3 pointsby kirkmaddocks2 hours ago1 comment
  • 0xecro12 hours ago
    Interesting approach. I work in embedded Linux/edge AI where we constantly struggle to move knowledge from large training models down to quantized INT8 models on constrained hardware (ARM Cortex-A class). Have you tested transfer to quantized or pruned targets? If the behavioural encoding survives that compression, this could be a much cleaner path than classical distillation for on-device deployment.
    • kirkmaddocks2 hours ago
      We haven't built quantisation-aware transfer yet, but the architecture lends itself to it better than you might expect.

      Mode A (activation transfer) operates at the representation level, not the parameter level. The source model's knowledge gets projected into a 2048-dim hub space — the receiving model doesn't need to match architecturally or in precision. A 200M FP32 training model and a 5M INT8 edge model can both have UHS encoders/decoders. The hub space is agnostic to what's underneath.

      Mode B (behavioural) is probably the most interesting path for your use case. It transfers decision boundaries rather than activations or weights. If the quantised model can reproduce the input-output mapping, internal precision is irrelevant.
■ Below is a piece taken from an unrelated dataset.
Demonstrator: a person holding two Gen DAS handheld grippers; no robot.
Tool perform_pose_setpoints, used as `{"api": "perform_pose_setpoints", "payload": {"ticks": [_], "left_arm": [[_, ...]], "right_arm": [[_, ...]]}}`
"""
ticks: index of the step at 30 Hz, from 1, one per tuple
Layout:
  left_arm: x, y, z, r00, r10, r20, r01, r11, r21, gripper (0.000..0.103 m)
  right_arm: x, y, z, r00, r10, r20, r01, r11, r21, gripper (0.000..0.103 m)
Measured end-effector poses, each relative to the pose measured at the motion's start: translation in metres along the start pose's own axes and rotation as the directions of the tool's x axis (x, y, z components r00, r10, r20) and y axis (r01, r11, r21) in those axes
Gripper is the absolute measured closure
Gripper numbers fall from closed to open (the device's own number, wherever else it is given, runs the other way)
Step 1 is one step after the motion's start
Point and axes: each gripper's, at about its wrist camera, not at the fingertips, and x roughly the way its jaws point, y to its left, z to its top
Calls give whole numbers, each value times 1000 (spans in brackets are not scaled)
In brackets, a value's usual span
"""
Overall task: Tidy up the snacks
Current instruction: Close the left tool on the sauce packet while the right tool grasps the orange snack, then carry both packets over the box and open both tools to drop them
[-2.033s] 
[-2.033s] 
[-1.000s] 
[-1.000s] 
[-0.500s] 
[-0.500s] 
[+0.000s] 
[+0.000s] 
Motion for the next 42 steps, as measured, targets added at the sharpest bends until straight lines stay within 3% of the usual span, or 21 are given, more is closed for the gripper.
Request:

      It's similar in spirit to distillation but decoupled through the hub space — teacher and student don't need to be online simultaneously, and you get a full audit trail of what knowledge went where (which matters if you're shipping medical/industrial edge models under EU AI Act).

      The gap today is the decoder side. DecoderMLP outputs FP32. We'd need a quantisation-aware variant that respects the INT8 grid — straight-through estimator at minimum, learned quantisation boundaries ideally. We'd also want empirical drift characterisation across FP32→FP16→INT8→INT4 so you'd know your expected fidelity floor for a given target.

      The swarm angle is where it gets genuinely useful for edge fleets. If you've got N devices training locally on-site data, they contribute quantised-model tokens back to a full-precision aggregator. The robust aggregation strategy (Huber-style cosine clipping) handles quantisation noise across heterogeneous devices naturally.

      We're planning a quantisation-aware transfer module next. If you're interested in testing against real Cortex-A INT8 workloads, we'd welcome the collaboration — repo is at github.com/incocreativedev/tessera-core.